Moving on to the Dodecanese, both in Rhodes (Camiro) and in Kos (walled city) the Italian Archaeological School of Athens has resumed the study of the monuments – many of the Roman period – brought to light by the Italian Superintendence for Antiquities of the Dodecanese before the war; of one of the most significant monuments of Rhodes, built after the earthquake of the Antonine age, the Tetrapilo, probably from the age of Marcus Aurelius, a complete graphic rendering has been published.

Important early Christian discoveries, both in Rhodes (basilicas in Messanagios locality), and in Kalymnos (late 6th century basilica, martyrion and prothesis, in Vath’y locality), and in Kos (building south of Agios Ioannis), where significant remains of the Roman age have also come to light (two parallel streets, one of which is colonnaded at via Venizelu, a building that has five phases between the 4th century BC and the earthquake under Antoninus Pius, as well as remains of thermal baths and stratigraphic evidence of the earthquakes of 469 and 554, which last strongly marked urban life both in Kos and Rhodes).

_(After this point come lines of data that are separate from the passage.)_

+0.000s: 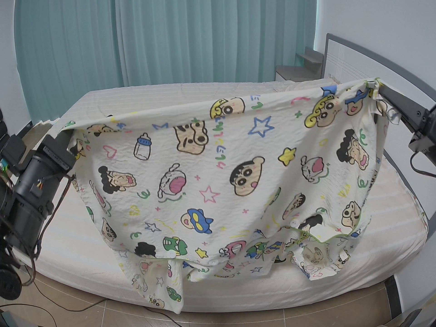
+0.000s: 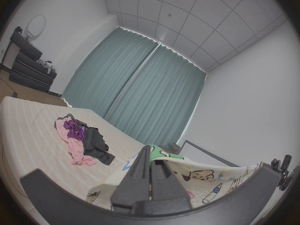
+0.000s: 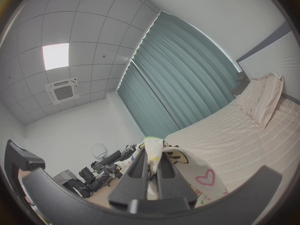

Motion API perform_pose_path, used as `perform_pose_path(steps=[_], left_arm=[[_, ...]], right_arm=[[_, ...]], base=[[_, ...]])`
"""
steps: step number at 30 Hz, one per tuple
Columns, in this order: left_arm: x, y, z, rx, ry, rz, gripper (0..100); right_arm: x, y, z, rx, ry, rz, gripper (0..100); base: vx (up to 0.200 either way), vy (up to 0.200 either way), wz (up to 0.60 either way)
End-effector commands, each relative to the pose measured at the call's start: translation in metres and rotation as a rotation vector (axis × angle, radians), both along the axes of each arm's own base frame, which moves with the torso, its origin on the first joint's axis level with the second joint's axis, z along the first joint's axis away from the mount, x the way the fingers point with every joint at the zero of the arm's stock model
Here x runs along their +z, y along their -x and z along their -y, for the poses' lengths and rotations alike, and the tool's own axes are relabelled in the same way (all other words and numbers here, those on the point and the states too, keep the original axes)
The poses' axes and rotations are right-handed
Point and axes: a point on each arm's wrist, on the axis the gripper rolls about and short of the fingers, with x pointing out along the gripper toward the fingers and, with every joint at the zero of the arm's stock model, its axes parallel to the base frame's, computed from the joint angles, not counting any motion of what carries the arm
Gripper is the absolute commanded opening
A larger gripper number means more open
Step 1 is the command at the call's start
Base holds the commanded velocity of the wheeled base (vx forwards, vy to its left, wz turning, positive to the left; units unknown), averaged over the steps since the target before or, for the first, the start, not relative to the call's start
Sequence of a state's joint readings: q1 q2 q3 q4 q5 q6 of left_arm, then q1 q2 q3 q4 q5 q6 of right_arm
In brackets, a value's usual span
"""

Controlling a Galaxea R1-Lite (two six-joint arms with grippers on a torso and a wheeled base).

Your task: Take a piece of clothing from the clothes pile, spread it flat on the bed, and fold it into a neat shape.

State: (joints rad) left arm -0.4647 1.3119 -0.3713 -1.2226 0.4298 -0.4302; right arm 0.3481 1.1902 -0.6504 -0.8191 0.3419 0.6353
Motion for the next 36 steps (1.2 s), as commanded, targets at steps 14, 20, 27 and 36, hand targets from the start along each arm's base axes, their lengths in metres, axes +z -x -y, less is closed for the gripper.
perform_pose_path(steps=[14,20,27,36], left_arm=[[-0.009,-0.007,0.014,-0.083,-0.019,-0.064,0],[-0.032,0.017,0.026,-0.206,-0.085,-0.216,0],[-0.036,0.018,0.029,-0.231,-0.033,-0.243,0],[-0.038,0.021,0.027,-0.232,-0.035,-0.250,0]], right_arm=[[0.004,-0.016,0.006,-0.052,-0.006,0.011,0],[-0.020,0.000,0.010,-0.046,0.022,-0.074,0],[-0.028,0.010,0.013,-0.048,0.025,-0.085,0],[-0.027,0.015,0.014,-0.045,0.022,-0.074,0]], base=[[0.129,0.000,0.00],[0.000,0.000,0.00],[0.000,0.000,0.00],[-0.156,0.000,0.00]])
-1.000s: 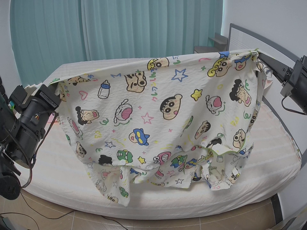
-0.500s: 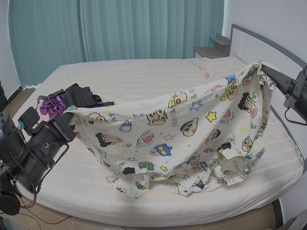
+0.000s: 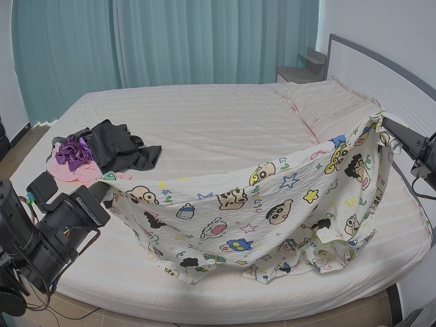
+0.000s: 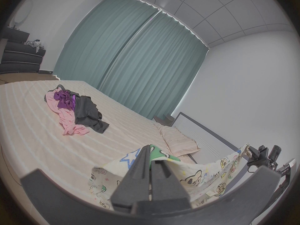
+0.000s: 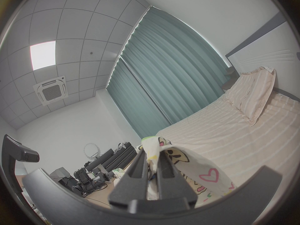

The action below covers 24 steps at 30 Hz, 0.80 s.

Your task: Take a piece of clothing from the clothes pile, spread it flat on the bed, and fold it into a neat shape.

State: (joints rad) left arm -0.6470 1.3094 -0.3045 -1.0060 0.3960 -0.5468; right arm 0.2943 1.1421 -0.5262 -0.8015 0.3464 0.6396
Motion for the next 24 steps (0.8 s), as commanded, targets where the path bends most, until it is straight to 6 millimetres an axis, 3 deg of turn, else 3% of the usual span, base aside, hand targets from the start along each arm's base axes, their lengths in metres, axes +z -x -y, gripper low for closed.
perform_pose_path(steps=[1,12,20,24], left_arm=[[0.000,0.002,-0.001,-0.002,0.001,0.003,0],[0.008,0.011,-0.002,-0.030,0.028,0.040,0],[0.020,0.022,-0.010,-0.024,0.063,0.097,0],[0.032,0.030,-0.016,-0.020,0.096,0.150,0]], right_arm=[[0.003,0.007,0.001,0.005,-0.007,0.024,0],[0.013,0.023,0.005,0.018,-0.022,0.082,0],[0.028,0.054,0.003,0.121,-0.064,0.186,0],[0.038,0.064,0.005,0.146,-0.084,0.235,0]], base=[[-0.200,0.000,0.00],[-0.200,0.000,0.00],[-0.200,0.000,0.00],[0.000,0.000,0.00]])
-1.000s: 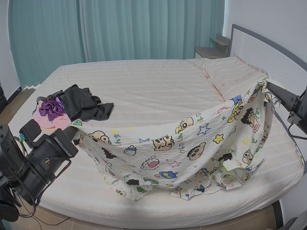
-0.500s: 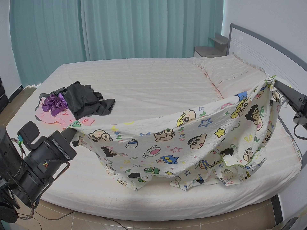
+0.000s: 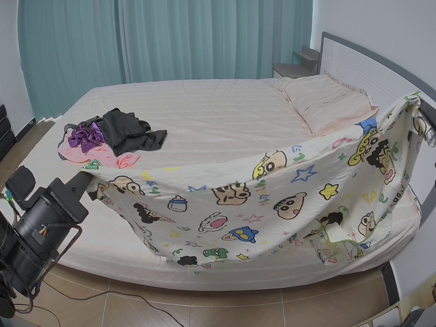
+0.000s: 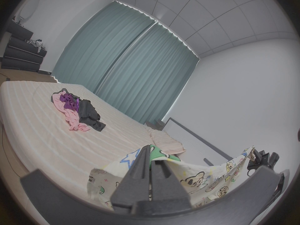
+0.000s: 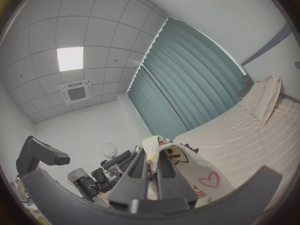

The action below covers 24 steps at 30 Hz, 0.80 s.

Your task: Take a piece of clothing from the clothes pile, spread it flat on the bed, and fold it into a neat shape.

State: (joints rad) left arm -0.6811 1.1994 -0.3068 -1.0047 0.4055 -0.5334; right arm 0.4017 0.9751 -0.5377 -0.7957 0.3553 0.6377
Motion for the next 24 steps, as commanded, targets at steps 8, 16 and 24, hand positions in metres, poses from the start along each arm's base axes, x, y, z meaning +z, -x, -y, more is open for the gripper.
perform_pose_path(steps=[8,16,24], left_arm=[[0.028,0.014,-0.014,0.031,0.006,0.114,0],[0.014,-0.014,-0.010,0.129,-0.073,0.017,0],[0.004,-0.053,0.002,0.175,-0.107,-0.059,0]], right_arm=[[0.022,0.011,0.002,0.026,-0.025,0.061,0],[0.016,-0.044,-0.011,-0.039,0.025,-0.047,0],[0.000,-0.114,-0.020,-0.110,0.053,-0.143,0]], base=[[0.000,0.000,0.00],[0.000,0.000,0.00],[0.025,0.000,0.00]])
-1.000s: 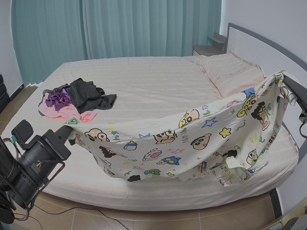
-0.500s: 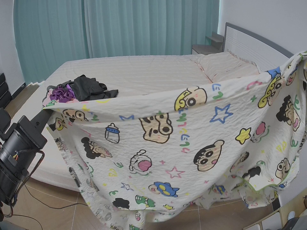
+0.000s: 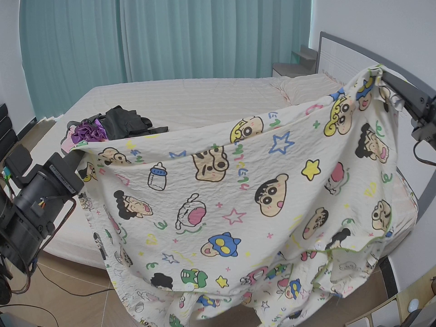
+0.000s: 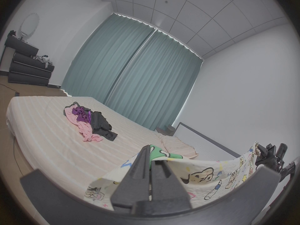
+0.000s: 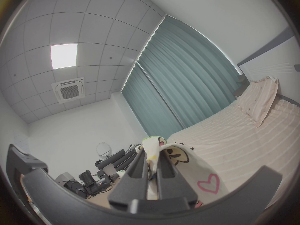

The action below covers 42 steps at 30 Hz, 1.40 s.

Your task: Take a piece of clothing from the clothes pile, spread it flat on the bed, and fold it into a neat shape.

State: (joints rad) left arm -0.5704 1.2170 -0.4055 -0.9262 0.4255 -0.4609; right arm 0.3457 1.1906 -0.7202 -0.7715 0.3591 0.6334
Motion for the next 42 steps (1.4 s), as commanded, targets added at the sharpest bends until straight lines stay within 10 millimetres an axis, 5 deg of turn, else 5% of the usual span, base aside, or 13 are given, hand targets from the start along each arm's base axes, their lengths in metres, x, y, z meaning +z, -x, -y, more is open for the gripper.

Other aspects. – Finally, among the restorations undertaken by the competent Greek Ephorias, we should mention that of the complex of the Library of Hadrian in Athens and the Roman Odeion of Gortina and, among the numerous editions of Roman sculptures, the systematic one of the portraits of the National Museum of Athens by A. Datsuli Stavridi, who has also published quite a few unpublished works (for other portraits of the Antoninian age, Invernizzi 1979-80). Even more relevant is the beginning of the publication of a Corpus of early Christian and Proto-Byzantine mosaics, region by region, as well as of the Corpus of Christian inscriptions from Crete.

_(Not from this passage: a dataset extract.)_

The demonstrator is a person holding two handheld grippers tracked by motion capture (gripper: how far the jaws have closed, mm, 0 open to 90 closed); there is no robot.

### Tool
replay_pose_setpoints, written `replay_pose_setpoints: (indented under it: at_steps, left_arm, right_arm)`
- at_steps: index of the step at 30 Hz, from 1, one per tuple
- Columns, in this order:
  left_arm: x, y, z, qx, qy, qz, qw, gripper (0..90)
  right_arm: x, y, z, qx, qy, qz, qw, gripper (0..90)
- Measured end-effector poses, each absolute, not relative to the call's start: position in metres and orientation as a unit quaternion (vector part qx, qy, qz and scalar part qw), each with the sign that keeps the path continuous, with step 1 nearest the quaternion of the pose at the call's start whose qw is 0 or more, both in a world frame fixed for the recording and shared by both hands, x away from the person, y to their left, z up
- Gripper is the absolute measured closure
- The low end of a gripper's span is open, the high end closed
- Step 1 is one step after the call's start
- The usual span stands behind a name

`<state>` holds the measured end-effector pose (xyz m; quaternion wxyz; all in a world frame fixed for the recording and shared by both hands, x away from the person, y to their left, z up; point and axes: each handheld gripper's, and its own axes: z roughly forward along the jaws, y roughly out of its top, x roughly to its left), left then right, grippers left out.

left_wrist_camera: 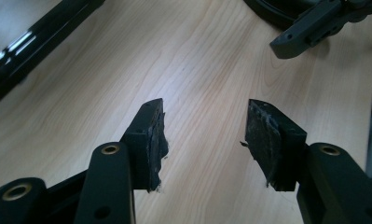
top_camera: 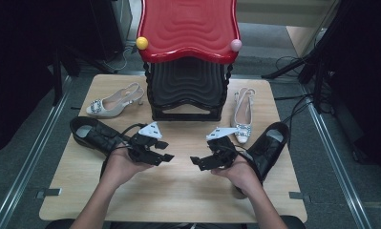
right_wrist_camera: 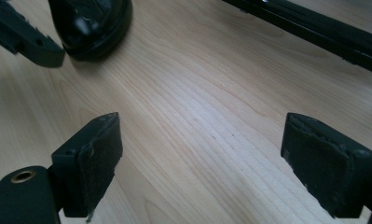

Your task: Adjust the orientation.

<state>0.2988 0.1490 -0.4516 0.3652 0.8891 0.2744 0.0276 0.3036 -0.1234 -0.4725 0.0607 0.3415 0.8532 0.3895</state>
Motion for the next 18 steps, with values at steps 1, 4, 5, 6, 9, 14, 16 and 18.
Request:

In conclusion, the last 15 years have seen a fervor of studies and a quantity of discoveries not only in the chronological context of the Paleochristian and Proto-Byzantine ages, periods for which Greece in terms of number of monuments does not appear second to any other region of the ancient world, but also for the Roman age. Of the new monuments that have come to light, a simplified statistic tells us that they are, first of all, paleochristian basilicas (in at least forty localities distributed throughout the continental and insular regions), followed by spas, the building that has always represented for the Roman world, the civilization of common living, and mosaics that show how even in Greece romana, and not only in Africa or in the East, the hand of work used in the mosaic decoration of both public and private buildings. A newodeion or theater has been identified in Verria and a theater in Thebes, while some large villas, especially from the late ancient age, have come to light; in Astros in the Peloponnese the remains of the famous villa of Herodes Atticus, the sanctuary of Polemochares, and the related museum have been arranged.